Your copy of the data should match it exactly, except that the pictures are gone.

*** Supplied data ***

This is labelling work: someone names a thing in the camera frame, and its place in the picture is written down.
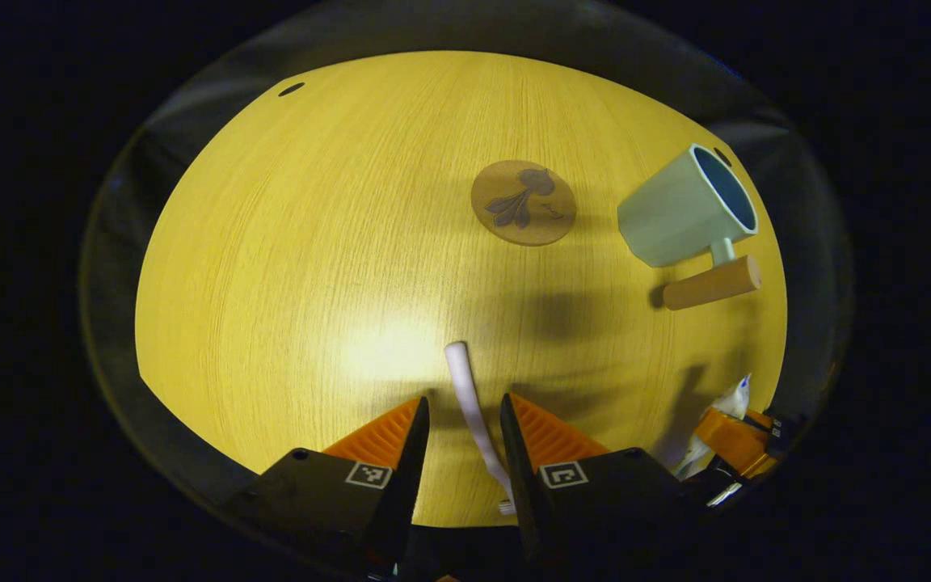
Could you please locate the white toothbrush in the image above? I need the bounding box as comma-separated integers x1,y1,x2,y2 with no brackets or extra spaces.
444,341,517,516

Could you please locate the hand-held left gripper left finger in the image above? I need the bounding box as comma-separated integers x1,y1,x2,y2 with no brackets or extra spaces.
219,394,432,579

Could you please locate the white toothpaste tube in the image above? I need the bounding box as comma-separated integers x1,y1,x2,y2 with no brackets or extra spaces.
672,373,753,479

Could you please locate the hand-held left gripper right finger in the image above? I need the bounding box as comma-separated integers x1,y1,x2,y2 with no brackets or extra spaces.
499,393,713,567

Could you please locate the light green cup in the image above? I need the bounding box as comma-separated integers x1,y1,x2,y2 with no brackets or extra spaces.
617,143,763,312

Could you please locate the round wooden coaster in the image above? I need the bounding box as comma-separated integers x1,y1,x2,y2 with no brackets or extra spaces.
470,159,578,247

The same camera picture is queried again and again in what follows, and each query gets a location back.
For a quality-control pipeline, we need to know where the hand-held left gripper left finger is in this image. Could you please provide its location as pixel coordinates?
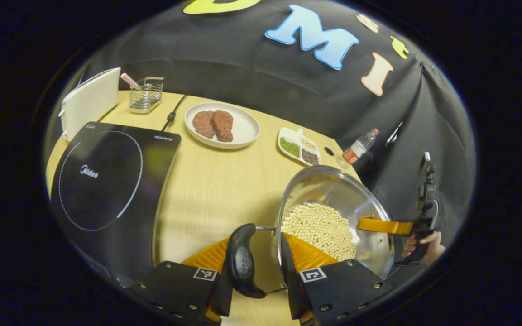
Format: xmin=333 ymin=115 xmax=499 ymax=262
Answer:
xmin=127 ymin=238 xmax=234 ymax=324

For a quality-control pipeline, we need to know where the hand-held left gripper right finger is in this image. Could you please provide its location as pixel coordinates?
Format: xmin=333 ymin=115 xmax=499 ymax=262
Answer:
xmin=280 ymin=232 xmax=397 ymax=326

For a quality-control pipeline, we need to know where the pile of yellow soybeans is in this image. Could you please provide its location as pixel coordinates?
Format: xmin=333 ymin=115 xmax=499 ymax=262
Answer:
xmin=281 ymin=202 xmax=358 ymax=262

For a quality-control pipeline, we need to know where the steel pot with black handles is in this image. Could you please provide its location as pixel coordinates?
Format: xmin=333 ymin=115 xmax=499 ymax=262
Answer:
xmin=226 ymin=165 xmax=396 ymax=299

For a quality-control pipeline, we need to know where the black induction cooktop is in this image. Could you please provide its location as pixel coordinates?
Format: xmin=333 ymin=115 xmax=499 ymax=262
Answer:
xmin=50 ymin=121 xmax=182 ymax=286

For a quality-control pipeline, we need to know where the clear water bottle red label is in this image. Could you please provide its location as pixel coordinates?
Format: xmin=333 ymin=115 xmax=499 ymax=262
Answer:
xmin=337 ymin=128 xmax=380 ymax=169

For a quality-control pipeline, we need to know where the heap of green mung beans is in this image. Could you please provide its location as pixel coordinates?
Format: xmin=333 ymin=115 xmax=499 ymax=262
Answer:
xmin=280 ymin=137 xmax=301 ymax=158

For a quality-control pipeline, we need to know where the white divided dish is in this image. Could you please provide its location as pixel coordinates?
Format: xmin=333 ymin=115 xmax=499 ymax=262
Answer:
xmin=278 ymin=127 xmax=321 ymax=167

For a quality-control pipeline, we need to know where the white round plate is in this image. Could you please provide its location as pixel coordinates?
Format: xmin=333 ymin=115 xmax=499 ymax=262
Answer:
xmin=184 ymin=102 xmax=261 ymax=149

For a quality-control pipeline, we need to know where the brown meat patty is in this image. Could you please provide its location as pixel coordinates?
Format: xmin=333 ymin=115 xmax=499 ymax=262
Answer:
xmin=192 ymin=110 xmax=216 ymax=139
xmin=211 ymin=110 xmax=235 ymax=142

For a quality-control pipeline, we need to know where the white toaster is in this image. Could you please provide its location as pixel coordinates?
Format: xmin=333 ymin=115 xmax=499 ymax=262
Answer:
xmin=58 ymin=67 xmax=121 ymax=142

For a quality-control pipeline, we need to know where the black power cable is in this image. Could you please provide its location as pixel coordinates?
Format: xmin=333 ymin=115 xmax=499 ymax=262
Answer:
xmin=162 ymin=94 xmax=189 ymax=132

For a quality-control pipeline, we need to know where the small wire basket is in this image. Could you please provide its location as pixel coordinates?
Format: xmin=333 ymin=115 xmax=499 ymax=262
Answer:
xmin=129 ymin=76 xmax=165 ymax=114

*** End of Supplied data ***

Exercise answer:
This is labelling work: someone names a thing in the camera frame, and its place in the picture is written down.
Could you please locate the white toothbrush in the image above? I need the bounding box as comma-separated integers x1,y1,x2,y2 with no brackets or extra spaces.
444,341,517,516

Could you please locate the hand-held left gripper left finger in the image above? I need the bounding box as comma-separated integers x1,y1,x2,y2 with no brackets or extra spaces.
219,394,432,579

Could you please locate the white toothpaste tube in the image above? I need the bounding box as comma-separated integers x1,y1,x2,y2 with no brackets or extra spaces.
672,373,753,479

Could you please locate the hand-held left gripper right finger in the image above? I need the bounding box as comma-separated integers x1,y1,x2,y2 with no brackets or extra spaces.
499,393,713,567

Could you please locate the light green cup in the image above? I need the bounding box as comma-separated integers x1,y1,x2,y2 with no brackets or extra spaces.
617,143,763,312

Could you please locate the round wooden coaster in the image above? I need the bounding box as comma-separated integers x1,y1,x2,y2 with no brackets or extra spaces.
470,159,578,247

The same camera picture is queried again and again in what follows, and each query gets a location back.
For a quality-control pipeline, we need to know where the hand-held left gripper left finger is in this image. Could you please provide its location as pixel coordinates?
Format: xmin=333 ymin=115 xmax=499 ymax=262
Answer:
xmin=127 ymin=238 xmax=234 ymax=324

For a quality-control pipeline, we need to know where the hand-held left gripper right finger is in this image. Could you please provide its location as pixel coordinates?
Format: xmin=333 ymin=115 xmax=499 ymax=262
Answer:
xmin=280 ymin=232 xmax=397 ymax=326

For a quality-control pipeline, we need to know where the pile of yellow soybeans is in this image. Could you please provide its location as pixel coordinates?
Format: xmin=333 ymin=115 xmax=499 ymax=262
Answer:
xmin=281 ymin=202 xmax=358 ymax=262

For a quality-control pipeline, we need to know where the steel pot with black handles is in this image. Could you please provide its location as pixel coordinates?
Format: xmin=333 ymin=115 xmax=499 ymax=262
Answer:
xmin=226 ymin=165 xmax=396 ymax=299

For a quality-control pipeline, we need to know where the black induction cooktop is in this image. Could you please provide its location as pixel coordinates?
Format: xmin=333 ymin=115 xmax=499 ymax=262
Answer:
xmin=50 ymin=121 xmax=182 ymax=286

For a quality-control pipeline, we need to know where the clear water bottle red label is in this image. Could you please provide its location as pixel coordinates?
Format: xmin=333 ymin=115 xmax=499 ymax=262
Answer:
xmin=337 ymin=128 xmax=380 ymax=169

For a quality-control pipeline, we need to know where the heap of green mung beans is in this image. Could you please provide its location as pixel coordinates?
Format: xmin=333 ymin=115 xmax=499 ymax=262
Answer:
xmin=280 ymin=137 xmax=301 ymax=158

For a quality-control pipeline, we need to know where the white divided dish is in this image. Could you please provide its location as pixel coordinates?
Format: xmin=333 ymin=115 xmax=499 ymax=262
Answer:
xmin=278 ymin=127 xmax=321 ymax=167

For a quality-control pipeline, we need to know where the white round plate is in this image. Could you please provide its location as pixel coordinates?
Format: xmin=333 ymin=115 xmax=499 ymax=262
Answer:
xmin=184 ymin=102 xmax=261 ymax=149

For a quality-control pipeline, we need to know where the brown meat patty is in this image. Could you please provide its location as pixel coordinates?
Format: xmin=333 ymin=115 xmax=499 ymax=262
Answer:
xmin=192 ymin=110 xmax=216 ymax=139
xmin=211 ymin=110 xmax=235 ymax=142

For a quality-control pipeline, we need to know where the white toaster is in this image. Could you please provide its location as pixel coordinates?
Format: xmin=333 ymin=115 xmax=499 ymax=262
Answer:
xmin=58 ymin=67 xmax=121 ymax=142

For a quality-control pipeline, we need to know where the black power cable is in this image. Could you please provide its location as pixel coordinates?
Format: xmin=333 ymin=115 xmax=499 ymax=262
Answer:
xmin=162 ymin=94 xmax=189 ymax=132

For a quality-control pipeline, we need to know where the small wire basket is in this image. Could you please provide its location as pixel coordinates?
Format: xmin=333 ymin=115 xmax=499 ymax=262
Answer:
xmin=129 ymin=76 xmax=165 ymax=114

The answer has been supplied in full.